Linear transformation of skew-symmetric block matrix

Question

Suppose that we have the following special skew-symmetric block matrix $$ J = \begin{bmatrix} J_1 & -A & -B\\ A^T & J_2 & -C \\ B^T & C^T & J_3 \end{bmatrix} \in R^{(2n+m) \times (2n+m)}$$ where $J_1,J_2, A \in R^{n \times n}$ , $B, C \in \mathbb{R}^{n\times m}$, $J_3 \in \mathbb{R}^{m\times m}$ and $\text{rank }B=m\leq n$. Furthermore $J_1, J_2$ and $J_3$ are skew-symmetric.
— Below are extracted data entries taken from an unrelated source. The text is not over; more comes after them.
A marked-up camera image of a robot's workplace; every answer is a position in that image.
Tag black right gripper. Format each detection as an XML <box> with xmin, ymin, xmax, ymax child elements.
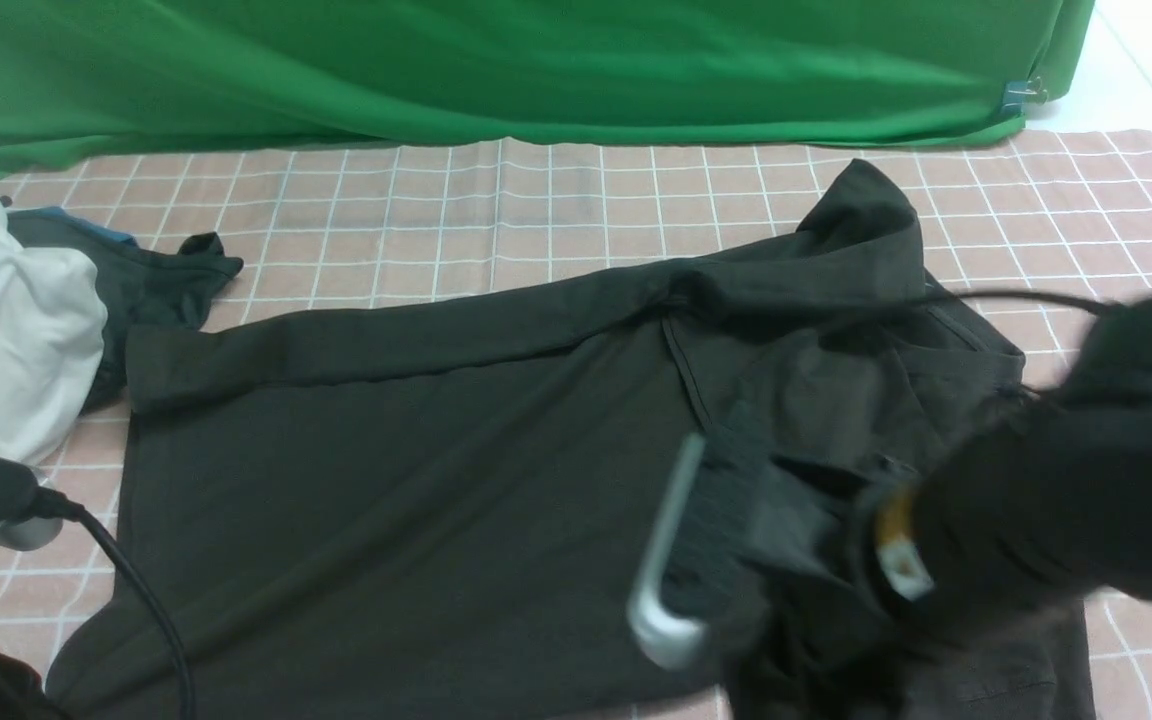
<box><xmin>726</xmin><ymin>291</ymin><xmax>1152</xmax><ymax>720</ymax></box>

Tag black camera cable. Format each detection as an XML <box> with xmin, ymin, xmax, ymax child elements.
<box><xmin>36</xmin><ymin>490</ymin><xmax>197</xmax><ymax>720</ymax></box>
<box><xmin>816</xmin><ymin>290</ymin><xmax>1117</xmax><ymax>331</ymax></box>

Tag dark gray long-sleeve top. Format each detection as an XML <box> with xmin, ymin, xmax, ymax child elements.
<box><xmin>44</xmin><ymin>158</ymin><xmax>1097</xmax><ymax>720</ymax></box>

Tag green backdrop cloth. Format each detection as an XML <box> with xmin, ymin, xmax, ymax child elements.
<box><xmin>0</xmin><ymin>1</ymin><xmax>1094</xmax><ymax>179</ymax></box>

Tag dark teal garment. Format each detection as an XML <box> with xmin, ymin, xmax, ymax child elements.
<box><xmin>6</xmin><ymin>209</ymin><xmax>244</xmax><ymax>414</ymax></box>

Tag black right camera cable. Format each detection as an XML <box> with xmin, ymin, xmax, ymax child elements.
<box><xmin>816</xmin><ymin>290</ymin><xmax>1117</xmax><ymax>331</ymax></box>

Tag white garment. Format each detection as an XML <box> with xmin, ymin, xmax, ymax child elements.
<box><xmin>0</xmin><ymin>204</ymin><xmax>108</xmax><ymax>465</ymax></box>

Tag metal binder clip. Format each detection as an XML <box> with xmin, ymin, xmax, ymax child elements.
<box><xmin>998</xmin><ymin>77</ymin><xmax>1049</xmax><ymax>118</ymax></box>

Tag black left camera cable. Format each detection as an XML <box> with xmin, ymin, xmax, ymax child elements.
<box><xmin>36</xmin><ymin>490</ymin><xmax>197</xmax><ymax>720</ymax></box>

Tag pink checkered tablecloth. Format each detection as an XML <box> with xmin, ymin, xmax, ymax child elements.
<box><xmin>0</xmin><ymin>129</ymin><xmax>1152</xmax><ymax>719</ymax></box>

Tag blue garment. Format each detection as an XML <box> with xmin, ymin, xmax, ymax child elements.
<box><xmin>33</xmin><ymin>206</ymin><xmax>141</xmax><ymax>247</ymax></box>

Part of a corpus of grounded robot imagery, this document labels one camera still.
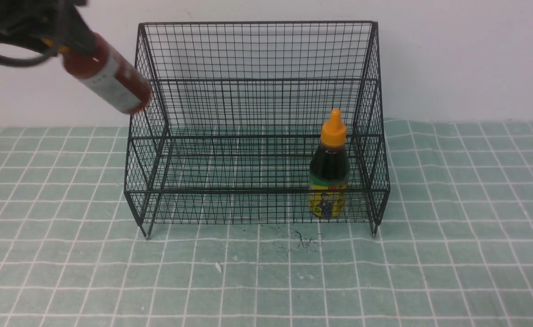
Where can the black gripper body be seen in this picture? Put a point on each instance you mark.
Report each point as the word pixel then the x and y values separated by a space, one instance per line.
pixel 47 27

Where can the red sauce bottle orange cap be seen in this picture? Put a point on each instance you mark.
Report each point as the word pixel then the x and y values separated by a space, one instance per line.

Is there any nonsingular matrix $T\in \mathbb{R}^{(2n+m) \times (2n+m)}$ such that $$TJ=\begin{bmatrix} \tilde{J_1} & -\tilde{A} & -\tilde{B}\\ \tilde{A}^T & 0 & 0 \\ \tilde{B}^T & 0 & 0 \end{bmatrix}$$ where $\tilde{J}_1 \in \mathbb{R}^{n \times n}$ is skew-symmetric, $\tilde{A}\in \mathbb{R}^{n\times n}$, $\tilde{B} \in \mathbb{R}^{n\times m}$ and $\text{rank }\tilde{B}=m\leq n$? I hope you can give me a hint or any ideas. Thanks in advance.

Answer 1

This is not always possible. As $TJ$ contains the submatrix $\pmatrix{\tilde J&-\tilde B\\ \tilde B^T&0}$ and $\operatorname{rank}\tilde{B}=m$, the rank of $TJ$ is at least $2m$. Since $T$ is nonsingular, the rank of $J$ must also be at least $2m$. However, this condition is not always satisfied, despite $\operatorname{rank}B=m$.

For example, consider $m=n=2,\,J_1=J_2=K:=\pmatrix{0&-1\\ 1&0},\,B=I,A=C=0$ and $$ J=\pmatrix{K&0&-I\\ 0&0&0\\ I&0&K}. $$ Clearly $J$ is skew-symmetric. Since $K^2=-I$, the third block row of $J$ is just $-K$ times the first block row. Hence the rank of $J$ is precisely the rank of its first block row, which is only $m$.